The primitive beginnings of the Highway 50 route through Colorado began in 1821 with Captain William Becknell’s Santa Fé Trail.
A debt-ridden Kentuckian — no doubt influenced by stories of Zebulon Pike and a host of courageous mountain men — Becknell left Missouri in ’21 and headed west with a small pack train, and three companions. As luck would have it, the party made it to Santa Fé, where they garnered a generous profit on their trade goods.
Therefore, Becknell returned the next year with a much larger company. But on his second trip, he avoided the treacherous crossing of Raton pass he had endured on his first journey by swinging south out of Kansas and heading across the arid countryside toward the Cimarron River.

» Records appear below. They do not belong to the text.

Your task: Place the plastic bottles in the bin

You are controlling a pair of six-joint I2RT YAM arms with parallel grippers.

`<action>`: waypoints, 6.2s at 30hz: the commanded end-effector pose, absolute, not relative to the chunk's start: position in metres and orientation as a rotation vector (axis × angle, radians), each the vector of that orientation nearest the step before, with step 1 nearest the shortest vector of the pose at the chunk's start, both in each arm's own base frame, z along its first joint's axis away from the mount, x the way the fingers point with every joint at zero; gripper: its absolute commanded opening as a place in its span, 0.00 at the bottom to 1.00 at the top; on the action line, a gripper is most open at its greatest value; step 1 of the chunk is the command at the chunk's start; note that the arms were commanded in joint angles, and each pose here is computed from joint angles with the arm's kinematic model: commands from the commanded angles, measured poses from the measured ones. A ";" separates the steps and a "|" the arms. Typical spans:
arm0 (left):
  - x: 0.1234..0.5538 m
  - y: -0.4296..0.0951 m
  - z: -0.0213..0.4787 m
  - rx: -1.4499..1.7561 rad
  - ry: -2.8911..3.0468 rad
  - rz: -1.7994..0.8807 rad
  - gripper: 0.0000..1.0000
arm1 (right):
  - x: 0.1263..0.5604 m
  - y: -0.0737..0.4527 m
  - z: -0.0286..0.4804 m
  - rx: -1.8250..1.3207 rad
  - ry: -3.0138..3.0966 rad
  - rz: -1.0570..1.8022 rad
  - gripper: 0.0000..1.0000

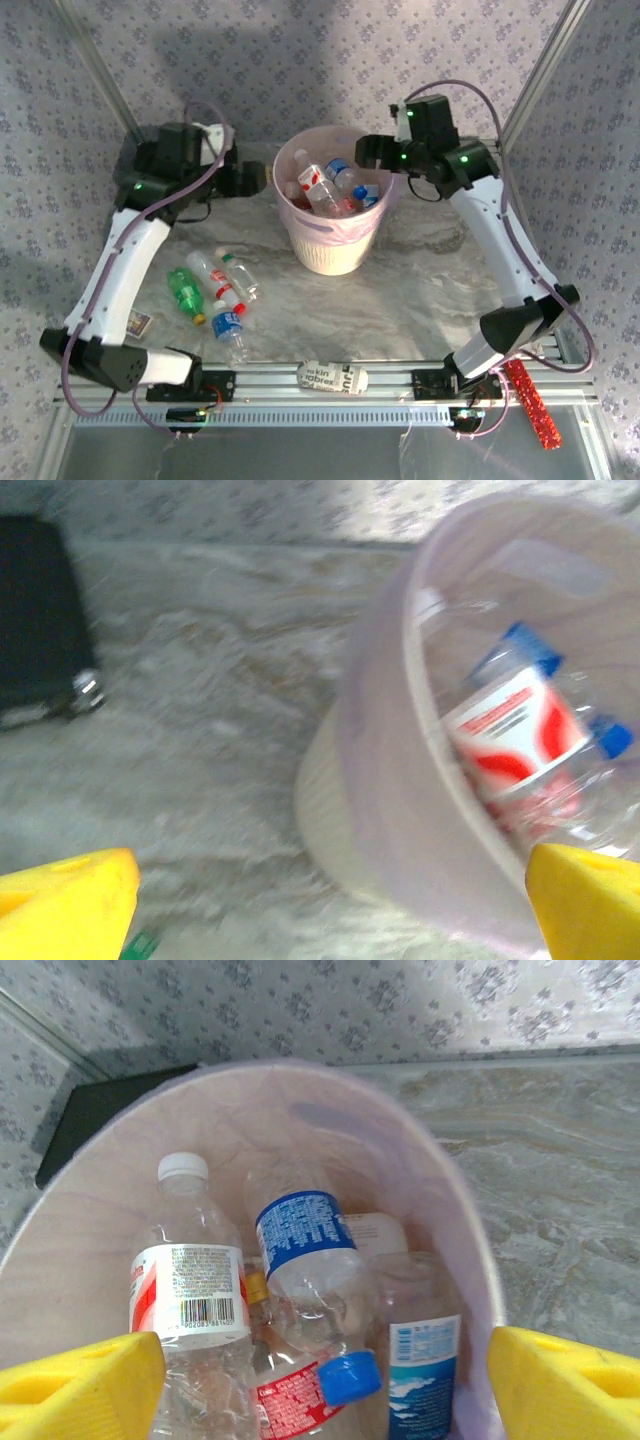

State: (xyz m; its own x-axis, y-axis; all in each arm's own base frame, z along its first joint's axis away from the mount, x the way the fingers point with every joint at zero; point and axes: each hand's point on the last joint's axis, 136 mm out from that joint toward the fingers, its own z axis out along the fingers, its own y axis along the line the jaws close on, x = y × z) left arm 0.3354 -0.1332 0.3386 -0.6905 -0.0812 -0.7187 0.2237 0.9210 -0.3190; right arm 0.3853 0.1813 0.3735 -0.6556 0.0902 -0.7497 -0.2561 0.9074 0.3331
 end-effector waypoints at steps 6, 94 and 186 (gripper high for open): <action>0.258 -0.044 0.227 -0.367 2.582 -0.373 0.98 | 0.355 0.153 0.375 -0.089 2.226 0.635 0.88; 0.349 -0.273 0.424 0.266 2.147 -0.830 0.31 | 0.370 0.120 0.333 0.087 2.279 0.731 0.86; 0.141 -0.086 0.038 -0.807 2.883 -0.496 0.72 | 0.397 0.161 0.286 -0.002 2.399 0.805 0.48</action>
State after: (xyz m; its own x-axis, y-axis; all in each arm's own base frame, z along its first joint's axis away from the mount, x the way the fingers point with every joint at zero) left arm 0.1380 -0.0857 0.0396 -0.8555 -0.5178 0.0000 -0.4877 0.8057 -0.3363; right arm 0.3937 0.1608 0.2858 -0.8204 0.1894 -0.5394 -0.1771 0.8130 0.5548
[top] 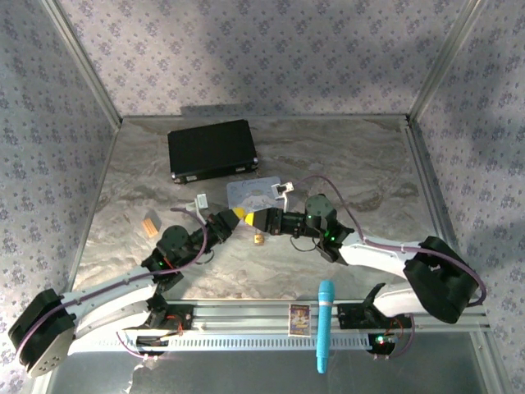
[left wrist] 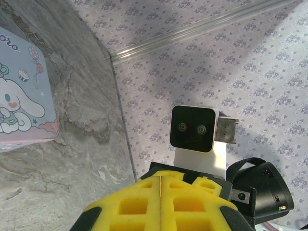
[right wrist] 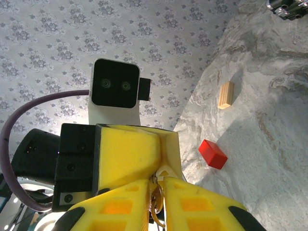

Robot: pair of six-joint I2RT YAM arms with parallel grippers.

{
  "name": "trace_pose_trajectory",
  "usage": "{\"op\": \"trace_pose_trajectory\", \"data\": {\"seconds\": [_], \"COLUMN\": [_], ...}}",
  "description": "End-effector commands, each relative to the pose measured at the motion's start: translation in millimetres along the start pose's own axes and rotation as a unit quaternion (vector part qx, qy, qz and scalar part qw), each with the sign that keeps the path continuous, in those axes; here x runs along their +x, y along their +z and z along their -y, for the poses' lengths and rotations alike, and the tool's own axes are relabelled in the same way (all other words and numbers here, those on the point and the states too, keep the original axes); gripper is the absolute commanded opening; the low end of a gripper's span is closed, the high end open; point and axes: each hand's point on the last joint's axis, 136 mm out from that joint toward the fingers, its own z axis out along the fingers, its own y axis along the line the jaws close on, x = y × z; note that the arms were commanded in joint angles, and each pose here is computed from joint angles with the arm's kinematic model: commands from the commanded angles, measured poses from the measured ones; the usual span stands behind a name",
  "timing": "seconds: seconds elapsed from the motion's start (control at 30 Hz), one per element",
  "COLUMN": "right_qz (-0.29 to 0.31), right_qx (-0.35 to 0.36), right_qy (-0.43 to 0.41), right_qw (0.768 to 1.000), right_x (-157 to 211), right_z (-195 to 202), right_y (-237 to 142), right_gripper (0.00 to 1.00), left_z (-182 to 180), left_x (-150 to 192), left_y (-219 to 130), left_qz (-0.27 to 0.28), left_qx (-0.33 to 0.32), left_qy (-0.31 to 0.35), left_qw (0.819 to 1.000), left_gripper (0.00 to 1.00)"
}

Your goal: Unlock a padlock with a key

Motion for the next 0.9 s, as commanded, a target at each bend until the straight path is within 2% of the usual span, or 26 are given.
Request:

The Cimarron route proved so dry, however, that the men had to kill their dogs and drink water from the stomach of a buffalo and blood from the ears of their mules, just to survive. But once again, they made it.
And thus, two routes of the Santa Fé trail were founded. The mountain route went past Bent’s fort and over Raton Pass, and the Cimarron Route cut through northern New Mexico. Before road improvements, however, the steep, narrow, brush-clogged paths up Raton could be negotiated only if wagons were disassembled, carried over, and reassembled on the other side. So in spite of its treacherous nature, the Cimarron Cutoff was often favored over the Mountain Branch during the early days of the Santa Fé trade.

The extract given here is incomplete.